* REQUIRED ACTION
Lines in the data below that contain the word "document" are to be copied.

Dataset entries
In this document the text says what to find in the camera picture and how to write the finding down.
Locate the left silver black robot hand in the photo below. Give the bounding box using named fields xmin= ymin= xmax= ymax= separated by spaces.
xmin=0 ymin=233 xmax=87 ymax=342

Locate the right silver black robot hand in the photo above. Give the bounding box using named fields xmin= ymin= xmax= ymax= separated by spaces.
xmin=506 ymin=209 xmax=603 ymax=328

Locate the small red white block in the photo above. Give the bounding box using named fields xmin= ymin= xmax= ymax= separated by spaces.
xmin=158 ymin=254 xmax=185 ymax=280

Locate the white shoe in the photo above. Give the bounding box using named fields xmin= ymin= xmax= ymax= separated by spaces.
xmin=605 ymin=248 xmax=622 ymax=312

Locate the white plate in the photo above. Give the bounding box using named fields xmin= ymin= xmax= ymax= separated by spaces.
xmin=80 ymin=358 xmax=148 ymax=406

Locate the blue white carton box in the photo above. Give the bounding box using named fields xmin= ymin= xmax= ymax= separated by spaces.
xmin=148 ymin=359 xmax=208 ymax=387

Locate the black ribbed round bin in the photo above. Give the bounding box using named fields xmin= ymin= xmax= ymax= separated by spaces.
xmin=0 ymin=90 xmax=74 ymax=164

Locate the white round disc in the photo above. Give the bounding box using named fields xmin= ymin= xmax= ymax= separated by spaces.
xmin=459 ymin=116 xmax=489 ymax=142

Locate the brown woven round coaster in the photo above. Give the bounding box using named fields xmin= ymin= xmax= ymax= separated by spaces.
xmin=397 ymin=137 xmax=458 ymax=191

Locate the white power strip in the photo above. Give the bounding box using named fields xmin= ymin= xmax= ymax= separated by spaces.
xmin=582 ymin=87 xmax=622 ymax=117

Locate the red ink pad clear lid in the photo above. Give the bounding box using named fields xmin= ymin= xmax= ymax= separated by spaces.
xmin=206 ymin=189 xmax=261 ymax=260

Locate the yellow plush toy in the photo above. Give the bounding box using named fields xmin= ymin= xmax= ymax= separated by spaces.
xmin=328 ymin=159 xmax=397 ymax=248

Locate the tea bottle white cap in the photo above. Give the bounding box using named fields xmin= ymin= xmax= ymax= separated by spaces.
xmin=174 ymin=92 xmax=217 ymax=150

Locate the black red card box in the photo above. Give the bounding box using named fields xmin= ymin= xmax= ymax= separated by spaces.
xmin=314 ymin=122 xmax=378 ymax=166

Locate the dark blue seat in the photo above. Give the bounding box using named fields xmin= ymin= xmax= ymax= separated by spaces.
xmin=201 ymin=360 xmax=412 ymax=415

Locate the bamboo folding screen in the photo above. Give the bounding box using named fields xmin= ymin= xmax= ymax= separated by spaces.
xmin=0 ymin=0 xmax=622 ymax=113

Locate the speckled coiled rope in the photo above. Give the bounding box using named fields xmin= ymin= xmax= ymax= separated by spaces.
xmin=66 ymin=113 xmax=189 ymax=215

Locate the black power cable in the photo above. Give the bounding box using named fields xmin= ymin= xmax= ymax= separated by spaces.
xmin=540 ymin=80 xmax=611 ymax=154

---

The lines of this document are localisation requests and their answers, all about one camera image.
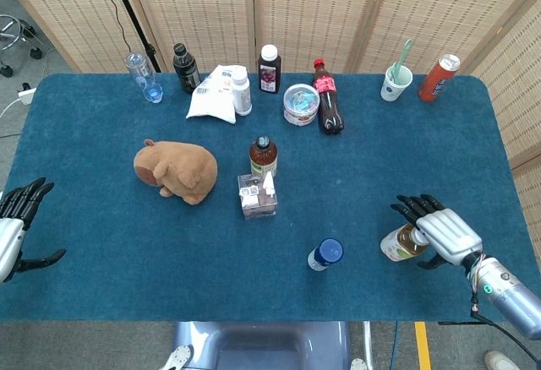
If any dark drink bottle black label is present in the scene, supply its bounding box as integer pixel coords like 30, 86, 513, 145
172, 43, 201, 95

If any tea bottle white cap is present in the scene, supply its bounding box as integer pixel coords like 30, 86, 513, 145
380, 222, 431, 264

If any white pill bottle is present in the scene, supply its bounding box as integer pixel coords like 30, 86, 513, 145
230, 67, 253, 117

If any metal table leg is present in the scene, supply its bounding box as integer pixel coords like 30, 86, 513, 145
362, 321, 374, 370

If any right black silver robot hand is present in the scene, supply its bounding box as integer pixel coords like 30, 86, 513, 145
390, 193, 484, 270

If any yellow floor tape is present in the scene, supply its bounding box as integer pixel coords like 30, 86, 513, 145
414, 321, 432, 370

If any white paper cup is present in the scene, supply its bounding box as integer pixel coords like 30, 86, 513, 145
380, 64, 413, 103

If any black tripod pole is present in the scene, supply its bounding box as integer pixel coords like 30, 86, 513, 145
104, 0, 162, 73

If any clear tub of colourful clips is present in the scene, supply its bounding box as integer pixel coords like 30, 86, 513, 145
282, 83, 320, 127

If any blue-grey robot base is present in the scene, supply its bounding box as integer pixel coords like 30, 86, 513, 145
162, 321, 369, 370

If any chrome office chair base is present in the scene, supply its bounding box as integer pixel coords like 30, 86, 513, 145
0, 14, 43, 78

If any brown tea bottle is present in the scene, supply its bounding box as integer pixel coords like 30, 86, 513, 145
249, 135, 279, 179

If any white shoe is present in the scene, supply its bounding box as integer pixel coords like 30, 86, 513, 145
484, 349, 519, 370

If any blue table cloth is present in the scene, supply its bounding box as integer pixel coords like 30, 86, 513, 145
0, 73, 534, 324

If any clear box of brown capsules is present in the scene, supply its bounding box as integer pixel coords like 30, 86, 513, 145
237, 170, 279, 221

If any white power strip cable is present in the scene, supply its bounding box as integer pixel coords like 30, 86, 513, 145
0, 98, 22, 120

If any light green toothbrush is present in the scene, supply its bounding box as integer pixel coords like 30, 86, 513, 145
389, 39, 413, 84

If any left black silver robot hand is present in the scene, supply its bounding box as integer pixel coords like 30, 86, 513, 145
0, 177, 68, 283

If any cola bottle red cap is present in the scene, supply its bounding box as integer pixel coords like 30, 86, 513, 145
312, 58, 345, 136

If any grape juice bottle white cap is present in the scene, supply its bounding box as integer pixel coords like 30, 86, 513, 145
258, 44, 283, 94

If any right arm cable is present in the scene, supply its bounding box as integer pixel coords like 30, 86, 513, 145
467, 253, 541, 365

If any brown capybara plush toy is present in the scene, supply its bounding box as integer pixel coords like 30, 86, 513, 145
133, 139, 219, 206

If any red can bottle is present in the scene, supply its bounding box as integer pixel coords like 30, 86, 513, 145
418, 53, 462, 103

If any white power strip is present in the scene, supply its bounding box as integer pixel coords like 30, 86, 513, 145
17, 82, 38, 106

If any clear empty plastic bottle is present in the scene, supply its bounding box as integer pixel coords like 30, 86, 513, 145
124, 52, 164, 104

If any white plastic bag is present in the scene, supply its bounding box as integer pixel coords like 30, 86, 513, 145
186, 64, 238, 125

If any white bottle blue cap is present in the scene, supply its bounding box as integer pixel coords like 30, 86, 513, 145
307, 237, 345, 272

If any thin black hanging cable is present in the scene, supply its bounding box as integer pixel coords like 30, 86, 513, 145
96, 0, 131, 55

--

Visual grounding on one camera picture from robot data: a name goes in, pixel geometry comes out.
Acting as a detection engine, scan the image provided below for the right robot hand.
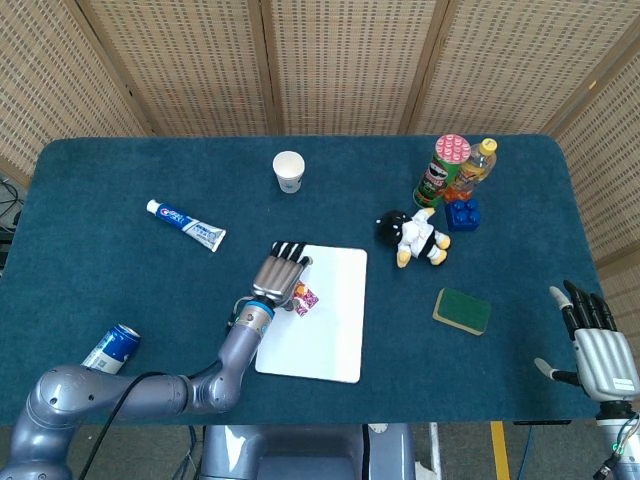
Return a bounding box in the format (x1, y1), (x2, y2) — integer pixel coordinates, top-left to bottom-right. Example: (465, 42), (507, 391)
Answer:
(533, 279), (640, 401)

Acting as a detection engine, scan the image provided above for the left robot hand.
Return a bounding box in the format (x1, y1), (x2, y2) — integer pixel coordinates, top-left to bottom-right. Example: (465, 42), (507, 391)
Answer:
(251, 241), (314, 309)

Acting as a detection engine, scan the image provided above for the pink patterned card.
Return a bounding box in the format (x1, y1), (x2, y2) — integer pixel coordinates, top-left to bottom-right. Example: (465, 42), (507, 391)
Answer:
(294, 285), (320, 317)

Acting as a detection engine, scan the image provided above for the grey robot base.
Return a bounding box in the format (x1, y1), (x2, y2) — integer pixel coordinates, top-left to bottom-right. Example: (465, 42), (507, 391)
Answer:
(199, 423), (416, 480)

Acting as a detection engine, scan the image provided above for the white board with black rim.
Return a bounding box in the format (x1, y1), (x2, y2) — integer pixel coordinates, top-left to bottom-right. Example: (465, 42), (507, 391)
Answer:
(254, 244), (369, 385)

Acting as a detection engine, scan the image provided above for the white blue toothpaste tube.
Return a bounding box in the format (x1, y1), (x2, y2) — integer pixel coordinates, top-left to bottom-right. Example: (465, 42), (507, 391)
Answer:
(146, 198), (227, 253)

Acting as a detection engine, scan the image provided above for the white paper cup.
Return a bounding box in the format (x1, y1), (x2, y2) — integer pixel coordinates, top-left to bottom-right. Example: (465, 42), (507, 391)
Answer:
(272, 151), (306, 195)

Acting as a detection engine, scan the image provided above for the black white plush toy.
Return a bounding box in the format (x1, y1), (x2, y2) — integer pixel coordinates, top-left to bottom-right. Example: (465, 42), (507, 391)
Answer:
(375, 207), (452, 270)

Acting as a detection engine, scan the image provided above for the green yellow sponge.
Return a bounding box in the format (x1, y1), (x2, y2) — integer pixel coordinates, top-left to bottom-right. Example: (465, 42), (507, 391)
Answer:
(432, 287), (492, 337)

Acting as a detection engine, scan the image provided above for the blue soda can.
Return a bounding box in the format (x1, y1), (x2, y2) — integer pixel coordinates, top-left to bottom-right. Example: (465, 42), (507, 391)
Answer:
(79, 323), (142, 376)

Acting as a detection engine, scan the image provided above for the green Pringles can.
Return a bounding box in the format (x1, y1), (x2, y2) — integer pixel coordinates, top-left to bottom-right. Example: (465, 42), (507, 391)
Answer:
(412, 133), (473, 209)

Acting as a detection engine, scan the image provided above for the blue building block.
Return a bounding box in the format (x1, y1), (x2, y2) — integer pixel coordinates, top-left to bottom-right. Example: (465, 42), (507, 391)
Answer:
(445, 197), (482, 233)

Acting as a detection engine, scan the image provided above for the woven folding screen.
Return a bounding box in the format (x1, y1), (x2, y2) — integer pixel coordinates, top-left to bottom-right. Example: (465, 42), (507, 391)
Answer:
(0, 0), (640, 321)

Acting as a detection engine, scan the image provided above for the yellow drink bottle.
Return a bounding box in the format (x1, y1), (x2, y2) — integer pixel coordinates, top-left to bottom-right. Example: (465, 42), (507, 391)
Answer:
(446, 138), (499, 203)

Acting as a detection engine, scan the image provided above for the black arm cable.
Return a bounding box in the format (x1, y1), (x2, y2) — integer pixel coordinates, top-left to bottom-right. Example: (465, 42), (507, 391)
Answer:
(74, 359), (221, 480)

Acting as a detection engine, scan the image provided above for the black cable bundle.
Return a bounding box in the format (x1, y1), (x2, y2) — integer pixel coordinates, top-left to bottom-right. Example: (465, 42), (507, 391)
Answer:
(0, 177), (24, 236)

* TASK ANSWER
In this document the text says what to find in the camera picture and how to write the finding down.
The lines of this document are localisation requests and their answers, all about one camera image.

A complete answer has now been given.